### WHAT IS REQUIRED
Can you output the records below exactly as they are written?
..........
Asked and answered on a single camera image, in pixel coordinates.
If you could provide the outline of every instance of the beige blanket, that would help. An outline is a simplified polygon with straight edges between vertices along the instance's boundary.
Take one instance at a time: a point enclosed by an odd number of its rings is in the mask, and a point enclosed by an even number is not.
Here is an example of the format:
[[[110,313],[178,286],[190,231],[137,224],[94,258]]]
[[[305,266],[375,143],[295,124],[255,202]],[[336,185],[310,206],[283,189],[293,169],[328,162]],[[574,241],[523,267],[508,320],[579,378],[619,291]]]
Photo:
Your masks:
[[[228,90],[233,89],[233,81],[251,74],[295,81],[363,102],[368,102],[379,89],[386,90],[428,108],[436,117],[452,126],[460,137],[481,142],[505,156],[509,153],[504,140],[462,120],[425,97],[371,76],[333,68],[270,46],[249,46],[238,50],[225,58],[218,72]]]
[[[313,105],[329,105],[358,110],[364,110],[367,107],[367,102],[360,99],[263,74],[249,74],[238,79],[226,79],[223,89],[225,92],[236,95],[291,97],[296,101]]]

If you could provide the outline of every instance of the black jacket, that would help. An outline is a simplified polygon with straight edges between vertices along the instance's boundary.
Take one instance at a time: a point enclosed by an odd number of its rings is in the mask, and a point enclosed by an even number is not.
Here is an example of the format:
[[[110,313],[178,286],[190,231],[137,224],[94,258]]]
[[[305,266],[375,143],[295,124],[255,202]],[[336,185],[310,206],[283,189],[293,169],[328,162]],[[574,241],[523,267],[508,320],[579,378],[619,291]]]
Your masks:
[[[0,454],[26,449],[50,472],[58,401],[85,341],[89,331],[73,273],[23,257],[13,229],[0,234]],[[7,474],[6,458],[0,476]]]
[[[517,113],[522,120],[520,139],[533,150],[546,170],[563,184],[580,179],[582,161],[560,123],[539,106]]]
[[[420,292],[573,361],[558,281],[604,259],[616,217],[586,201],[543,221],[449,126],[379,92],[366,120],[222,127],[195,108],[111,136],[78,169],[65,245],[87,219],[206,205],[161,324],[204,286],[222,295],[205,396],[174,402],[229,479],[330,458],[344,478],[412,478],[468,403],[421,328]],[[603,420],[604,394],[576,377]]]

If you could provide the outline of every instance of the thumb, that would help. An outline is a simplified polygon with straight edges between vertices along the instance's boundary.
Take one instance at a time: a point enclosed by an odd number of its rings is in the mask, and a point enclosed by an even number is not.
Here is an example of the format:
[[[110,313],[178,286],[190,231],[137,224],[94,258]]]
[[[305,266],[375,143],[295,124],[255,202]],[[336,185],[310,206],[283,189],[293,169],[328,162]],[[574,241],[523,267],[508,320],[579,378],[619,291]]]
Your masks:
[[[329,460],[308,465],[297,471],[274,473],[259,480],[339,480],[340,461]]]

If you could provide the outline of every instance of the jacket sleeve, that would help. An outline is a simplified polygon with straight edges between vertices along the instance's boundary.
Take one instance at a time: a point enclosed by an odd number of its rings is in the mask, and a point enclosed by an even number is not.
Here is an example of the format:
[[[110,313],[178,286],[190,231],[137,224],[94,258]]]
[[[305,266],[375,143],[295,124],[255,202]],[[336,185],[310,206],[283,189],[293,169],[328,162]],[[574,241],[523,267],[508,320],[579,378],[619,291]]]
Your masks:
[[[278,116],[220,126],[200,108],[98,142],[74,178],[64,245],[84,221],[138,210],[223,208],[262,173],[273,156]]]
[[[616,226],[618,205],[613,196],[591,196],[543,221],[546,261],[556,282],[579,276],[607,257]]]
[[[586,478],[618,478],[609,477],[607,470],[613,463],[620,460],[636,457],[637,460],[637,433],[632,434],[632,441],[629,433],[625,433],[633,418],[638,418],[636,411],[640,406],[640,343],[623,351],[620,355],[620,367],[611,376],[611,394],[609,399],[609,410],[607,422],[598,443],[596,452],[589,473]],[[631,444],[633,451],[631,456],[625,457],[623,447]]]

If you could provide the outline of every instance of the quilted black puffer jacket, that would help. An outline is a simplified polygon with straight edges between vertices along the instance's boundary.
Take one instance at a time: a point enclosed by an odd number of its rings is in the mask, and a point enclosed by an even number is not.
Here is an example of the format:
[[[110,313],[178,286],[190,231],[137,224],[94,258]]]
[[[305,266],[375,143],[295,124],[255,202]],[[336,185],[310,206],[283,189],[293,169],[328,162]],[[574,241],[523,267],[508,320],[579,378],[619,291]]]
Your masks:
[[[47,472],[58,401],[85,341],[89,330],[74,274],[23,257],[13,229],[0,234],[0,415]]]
..........
### SOLUTION
Asked and answered on a single camera image, in pixel coordinates.
If you could provide the outline of every instance of the beige blanket, that would help. An outline is a simplified polygon with straight edges between vertices along the instance's boundary.
Take one instance at a time: a point enclosed by an odd number of its rings is in the mask, and a point enclosed by an even number is not.
Here is an example of the format:
[[[110,313],[178,286],[190,231],[137,224],[94,258]]]
[[[305,266],[375,143],[295,124],[255,202]],[[336,185],[310,206],[283,189],[293,169],[328,162]],[[574,241],[523,267],[508,320],[579,378],[619,291]]]
Photo:
Your masks:
[[[228,90],[233,89],[233,81],[251,74],[295,81],[363,102],[368,102],[379,89],[386,90],[428,108],[436,117],[452,126],[460,137],[481,142],[505,156],[509,153],[504,140],[462,120],[425,97],[371,76],[333,68],[270,46],[249,46],[238,50],[225,58],[218,72]]]
[[[313,105],[329,105],[358,110],[364,110],[367,107],[367,102],[360,99],[263,74],[249,74],[238,79],[226,79],[223,89],[225,92],[236,95],[291,97],[296,101]]]

If you could provide the outline of every instance of the black jacket, that would help. An outline is a simplified polygon with straight edges between vertices along the instance's boundary.
Take one instance at a time: a point enclosed by an odd number of its rings is in the mask, and a point enclosed by an even number is not.
Here is an example of the format:
[[[110,313],[178,286],[190,231],[137,224],[94,258]]]
[[[305,266],[375,143],[295,124],[255,202]],[[336,185],[310,206],[283,189],[293,169],[328,162]],[[574,241],[523,267],[508,320],[579,378],[619,291]]]
Your masks:
[[[0,454],[26,449],[50,472],[58,401],[85,341],[89,331],[73,273],[23,257],[13,229],[0,234]],[[7,474],[6,458],[0,476]]]
[[[517,113],[522,120],[520,139],[533,150],[546,170],[563,184],[580,179],[582,161],[560,123],[539,106]]]
[[[420,292],[573,361],[558,281],[604,259],[616,217],[586,201],[543,221],[449,126],[379,92],[366,120],[222,127],[195,108],[111,136],[78,169],[65,245],[87,219],[206,205],[161,324],[204,286],[222,295],[205,396],[174,402],[229,479],[330,458],[344,478],[412,478],[468,403],[421,328]],[[603,420],[604,394],[576,377]]]

If you could provide the outline of every instance of the thumb, that would help. An outline is a simplified polygon with straight edges between vertices along the instance's boundary.
Take one instance at a time: a point enclosed by an odd number of its rings is in the mask, and a point enclosed by an even number is not.
Here is an example of the format:
[[[110,313],[178,286],[190,231],[137,224],[94,258]]]
[[[305,266],[375,143],[295,124],[255,202]],[[336,185],[310,206],[283,189],[293,169],[328,162]],[[574,241],[523,267],[508,320],[579,378],[619,291]]]
Your masks:
[[[329,460],[308,465],[297,471],[274,473],[259,480],[339,480],[340,461]]]

If you could provide the outline of every instance of the jacket sleeve, that would help. An outline is a simplified polygon with straight edges between vertices along the instance's boundary.
Take one instance at a time: a point enclosed by an odd number of its rings is in the mask, and a point enclosed by an even number is not.
Here is an example of the format:
[[[110,313],[178,286],[190,231],[137,224],[94,258]]]
[[[305,266],[375,143],[295,124],[255,202]],[[336,185],[310,206],[283,189],[293,169],[328,162]],[[574,241],[523,267],[508,320],[579,378],[619,291]]]
Your masks:
[[[278,116],[220,126],[200,108],[98,142],[74,178],[64,245],[84,221],[138,210],[223,208],[262,173],[273,156]]]
[[[616,226],[618,205],[613,196],[591,196],[543,221],[546,261],[556,282],[579,276],[607,257]]]
[[[586,478],[618,478],[609,477],[607,470],[613,463],[620,460],[636,457],[637,460],[637,433],[632,434],[632,441],[629,433],[625,433],[633,418],[638,418],[636,411],[640,406],[640,343],[623,351],[620,355],[620,367],[611,376],[611,394],[609,399],[609,410],[607,422],[598,443],[596,452],[589,473]],[[631,444],[633,451],[631,456],[625,457],[623,447]]]

If you could provide the outline of every instance of the quilted black puffer jacket, that would help. An outline is a simplified polygon with straight edges between vertices along the instance's boundary.
Take one instance at a time: a point enclosed by an odd number of its rings is in the mask, and a point enclosed by an even number is not.
Here is an example of the format:
[[[110,313],[178,286],[190,231],[137,224],[94,258]]]
[[[305,266],[375,143],[295,124],[255,202]],[[336,185],[310,206],[283,189],[293,169],[328,162]],[[574,241],[523,267],[508,320],[579,378],[619,291]]]
Your masks:
[[[47,472],[58,401],[85,341],[89,330],[74,274],[23,257],[13,229],[0,234],[0,415]]]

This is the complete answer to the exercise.